Si la guerre fit de l’homme un héros, elle fit de la femme une anormale. Ce fut bien ce verdict d’anormalité, traduction sociale de leur identité hybride, qui conduisit bon nombre de ces femmes au bord de la folie, voire du suicide. Des anormales, mais aussi des folles, des parias, des monstruosités : c’est d’ailleurs ainsi que l’armée allemande présenta à ses soldats les enrôlées volontaires russes. Ces femmes savaient que, contrairement aux hommes, une fois prisonnières elles ne seraient pas abattues sur place, mais traînées et données en spectacle aux soldats ennemis comme des bêtes de foire : « Tenez, regardez, ce ne sont pas des femmes, mais des monstres ! Des fanatiques russes! » Propagande, dira-t-on. Propagande allemande pour éviter que leurs recrus ne puissent prendre en pitié les femmes russes.

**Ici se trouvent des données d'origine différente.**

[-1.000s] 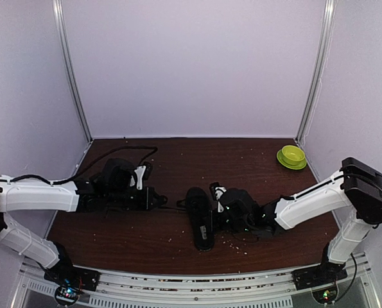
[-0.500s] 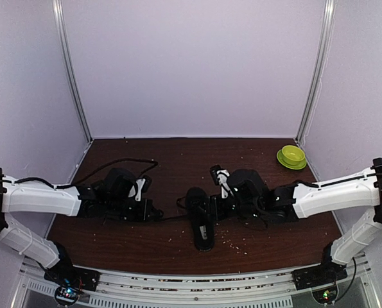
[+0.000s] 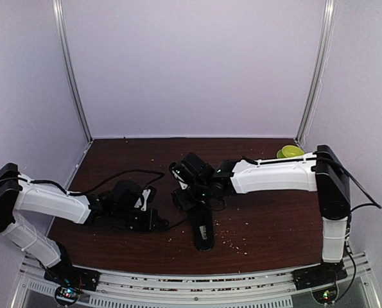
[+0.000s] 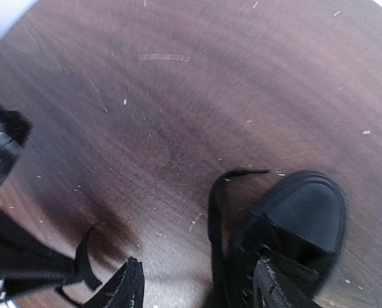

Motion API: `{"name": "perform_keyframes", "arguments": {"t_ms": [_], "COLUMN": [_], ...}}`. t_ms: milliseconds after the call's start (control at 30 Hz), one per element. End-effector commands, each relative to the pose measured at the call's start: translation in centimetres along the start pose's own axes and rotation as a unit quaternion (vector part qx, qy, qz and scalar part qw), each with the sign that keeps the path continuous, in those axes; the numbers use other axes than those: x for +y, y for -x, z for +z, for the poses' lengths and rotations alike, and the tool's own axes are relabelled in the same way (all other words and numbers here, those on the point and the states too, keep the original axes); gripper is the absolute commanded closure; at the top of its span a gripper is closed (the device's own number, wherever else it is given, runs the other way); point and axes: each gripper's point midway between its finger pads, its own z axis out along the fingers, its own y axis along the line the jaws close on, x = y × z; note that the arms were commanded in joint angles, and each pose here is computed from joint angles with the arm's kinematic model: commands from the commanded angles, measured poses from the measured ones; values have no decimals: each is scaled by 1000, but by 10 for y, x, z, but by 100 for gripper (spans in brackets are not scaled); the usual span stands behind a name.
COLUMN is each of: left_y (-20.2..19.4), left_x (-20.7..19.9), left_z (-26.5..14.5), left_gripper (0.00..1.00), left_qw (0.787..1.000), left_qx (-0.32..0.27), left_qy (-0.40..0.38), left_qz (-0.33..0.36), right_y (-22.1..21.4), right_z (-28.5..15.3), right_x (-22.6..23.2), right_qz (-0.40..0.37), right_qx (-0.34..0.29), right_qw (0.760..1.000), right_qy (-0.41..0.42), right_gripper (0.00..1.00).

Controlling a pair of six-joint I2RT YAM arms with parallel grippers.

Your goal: Tie the shoes

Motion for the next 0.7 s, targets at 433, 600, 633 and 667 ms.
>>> {"name": "perform_keyframes", "arguments": {"t_ms": [433, 600, 633, 667], "left_y": [7, 7, 7, 7], "left_x": [-11, -12, -13, -13], "left_z": [3, 4, 4, 4], "left_gripper": [100, 100, 100, 100], "left_qw": [999, 999, 999, 999], "left_qx": [-34, -31, -31, -32], "left_qy": [-25, -27, -28, -29], "left_qz": [9, 11, 12, 13], "right_y": [-24, -24, -25, -25], "right_z": [81, 89, 90, 92], "right_x": [-32, -44, -47, -49], "right_qz": [15, 33, 37, 43], "right_qx": [111, 108, 109, 109], "right_qw": [987, 984, 983, 983], "right_qy": [-118, -140, -141, -141], "right_gripper": [59, 60, 60, 60]}}
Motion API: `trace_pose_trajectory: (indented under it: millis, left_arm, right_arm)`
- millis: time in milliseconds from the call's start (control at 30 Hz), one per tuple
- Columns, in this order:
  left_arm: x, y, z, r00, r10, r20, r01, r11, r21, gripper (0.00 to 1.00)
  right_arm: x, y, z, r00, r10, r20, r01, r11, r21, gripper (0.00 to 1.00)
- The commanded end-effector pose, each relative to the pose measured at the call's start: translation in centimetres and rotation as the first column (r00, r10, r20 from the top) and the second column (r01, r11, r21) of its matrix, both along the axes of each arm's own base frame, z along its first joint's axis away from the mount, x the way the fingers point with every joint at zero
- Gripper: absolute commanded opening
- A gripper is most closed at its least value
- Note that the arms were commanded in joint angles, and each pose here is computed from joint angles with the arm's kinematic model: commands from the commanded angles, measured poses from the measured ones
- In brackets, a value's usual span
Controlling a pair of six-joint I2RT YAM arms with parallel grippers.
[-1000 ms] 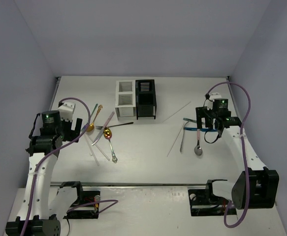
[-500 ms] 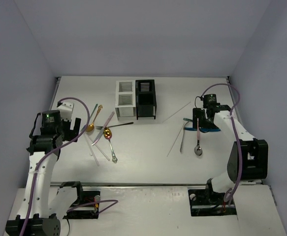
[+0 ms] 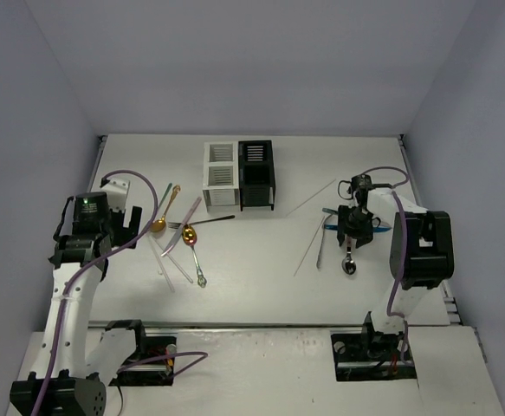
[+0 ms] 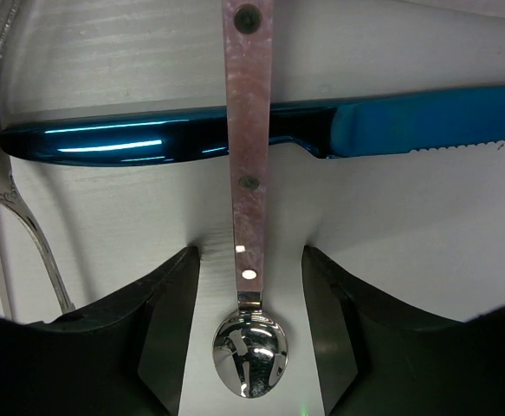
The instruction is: Sort the eating utensils into containers
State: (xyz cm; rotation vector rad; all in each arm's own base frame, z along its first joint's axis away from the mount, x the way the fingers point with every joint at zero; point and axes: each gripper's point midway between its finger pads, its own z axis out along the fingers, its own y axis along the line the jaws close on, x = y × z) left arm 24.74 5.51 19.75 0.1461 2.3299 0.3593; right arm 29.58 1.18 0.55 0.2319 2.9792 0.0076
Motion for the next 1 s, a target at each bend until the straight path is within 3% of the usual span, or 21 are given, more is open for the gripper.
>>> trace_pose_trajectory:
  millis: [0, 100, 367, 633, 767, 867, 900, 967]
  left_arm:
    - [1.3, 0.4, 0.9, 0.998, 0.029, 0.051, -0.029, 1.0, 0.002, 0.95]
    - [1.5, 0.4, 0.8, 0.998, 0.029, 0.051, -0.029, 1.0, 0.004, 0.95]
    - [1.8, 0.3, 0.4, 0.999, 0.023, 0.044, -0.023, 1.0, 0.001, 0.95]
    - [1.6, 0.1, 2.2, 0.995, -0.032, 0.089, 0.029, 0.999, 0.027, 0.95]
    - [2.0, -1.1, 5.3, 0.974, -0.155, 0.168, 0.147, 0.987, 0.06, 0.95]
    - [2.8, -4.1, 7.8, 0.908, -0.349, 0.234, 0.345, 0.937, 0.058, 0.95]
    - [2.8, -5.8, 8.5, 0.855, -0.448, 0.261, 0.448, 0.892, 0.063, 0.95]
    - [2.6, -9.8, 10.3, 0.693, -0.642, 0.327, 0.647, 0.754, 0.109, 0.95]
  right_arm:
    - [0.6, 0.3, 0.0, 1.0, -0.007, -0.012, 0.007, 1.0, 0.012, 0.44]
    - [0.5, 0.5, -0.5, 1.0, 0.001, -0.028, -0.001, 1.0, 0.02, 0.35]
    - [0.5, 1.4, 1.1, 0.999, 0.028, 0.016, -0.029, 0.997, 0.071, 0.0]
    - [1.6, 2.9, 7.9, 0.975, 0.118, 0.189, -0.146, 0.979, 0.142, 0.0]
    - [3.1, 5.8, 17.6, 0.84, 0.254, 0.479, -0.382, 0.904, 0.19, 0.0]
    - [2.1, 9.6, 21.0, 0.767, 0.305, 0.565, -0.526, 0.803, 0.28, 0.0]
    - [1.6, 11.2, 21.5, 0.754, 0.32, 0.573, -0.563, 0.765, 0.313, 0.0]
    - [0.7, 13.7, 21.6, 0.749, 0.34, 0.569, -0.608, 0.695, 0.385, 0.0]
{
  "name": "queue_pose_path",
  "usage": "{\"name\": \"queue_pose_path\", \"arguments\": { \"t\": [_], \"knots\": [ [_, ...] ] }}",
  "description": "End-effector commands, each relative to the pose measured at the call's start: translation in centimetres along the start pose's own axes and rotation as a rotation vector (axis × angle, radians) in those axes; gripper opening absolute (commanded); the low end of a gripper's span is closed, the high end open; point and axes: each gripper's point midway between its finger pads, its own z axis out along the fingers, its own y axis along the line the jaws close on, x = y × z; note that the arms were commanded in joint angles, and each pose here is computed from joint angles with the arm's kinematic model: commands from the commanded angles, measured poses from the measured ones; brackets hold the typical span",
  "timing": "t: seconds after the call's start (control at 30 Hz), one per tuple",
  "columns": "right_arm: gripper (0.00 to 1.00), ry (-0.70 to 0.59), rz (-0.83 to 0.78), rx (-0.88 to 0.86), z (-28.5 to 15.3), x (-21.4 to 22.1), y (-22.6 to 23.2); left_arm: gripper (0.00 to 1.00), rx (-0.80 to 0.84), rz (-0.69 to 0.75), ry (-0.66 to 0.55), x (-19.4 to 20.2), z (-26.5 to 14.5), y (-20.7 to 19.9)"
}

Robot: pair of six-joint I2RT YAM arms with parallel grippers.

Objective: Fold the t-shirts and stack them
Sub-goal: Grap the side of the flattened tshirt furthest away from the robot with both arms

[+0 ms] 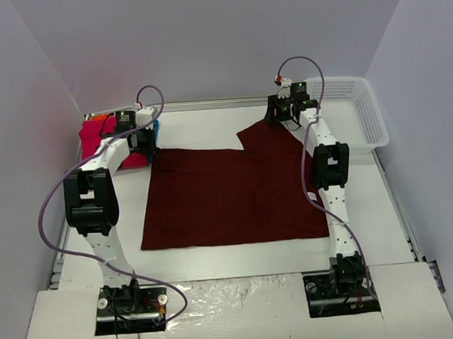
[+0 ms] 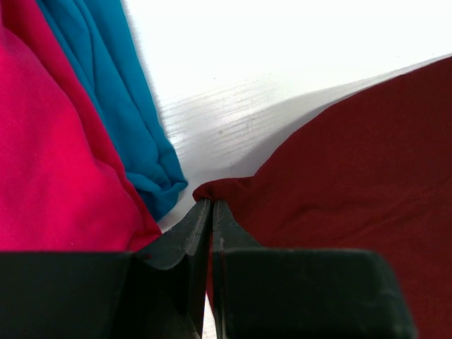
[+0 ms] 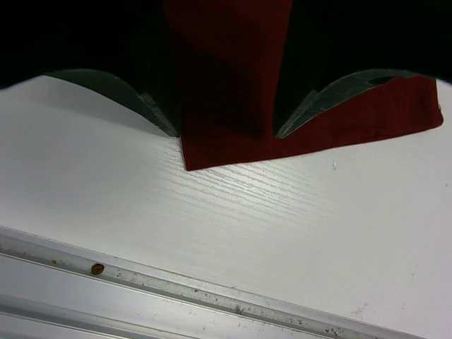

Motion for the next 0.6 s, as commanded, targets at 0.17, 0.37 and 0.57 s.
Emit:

Pourtant, après la guerre, elles seront confrontées à ces mêmes stigmatisations dans leur propre pays19. Certaines femmes tinrent à devenir « normales » à tout prix, à l’instar de cette vétérane qui déchira ses papiers militaires pour pouvoir espérer se marier, mais qui se retrouvera par la suite seule, gravement malade, sans les papiers qui lui permettraient de pouvoir se faire soigner et loger convenablement. Si d’aucunes arrivèrent à reconstruire une vie après la guerre, bon nombre d’entre elles avancèrent comme des mortes-vivantes. Et nul ne saurait désigner d’un doigt ferme le responsable de cette mort lente : l’expérience sauvage de la guerre, ou cette « autre guerre » sociale, à laquelle rien ne les préparait, et cette angoisse de ne pas être « normale[s] », « comme les autres ». Tragique condition de ces femmes, dont l’histoire nocturne fut celle d’un déchirement existentiel, d’une histoire ignorée. Or, si leur mémoire fut ignorée, Alexievitch le souligne clairement, c’est parce qu’une autre histoire l’emportera, celle qui fera la grande Histoire, officielle et héroïque.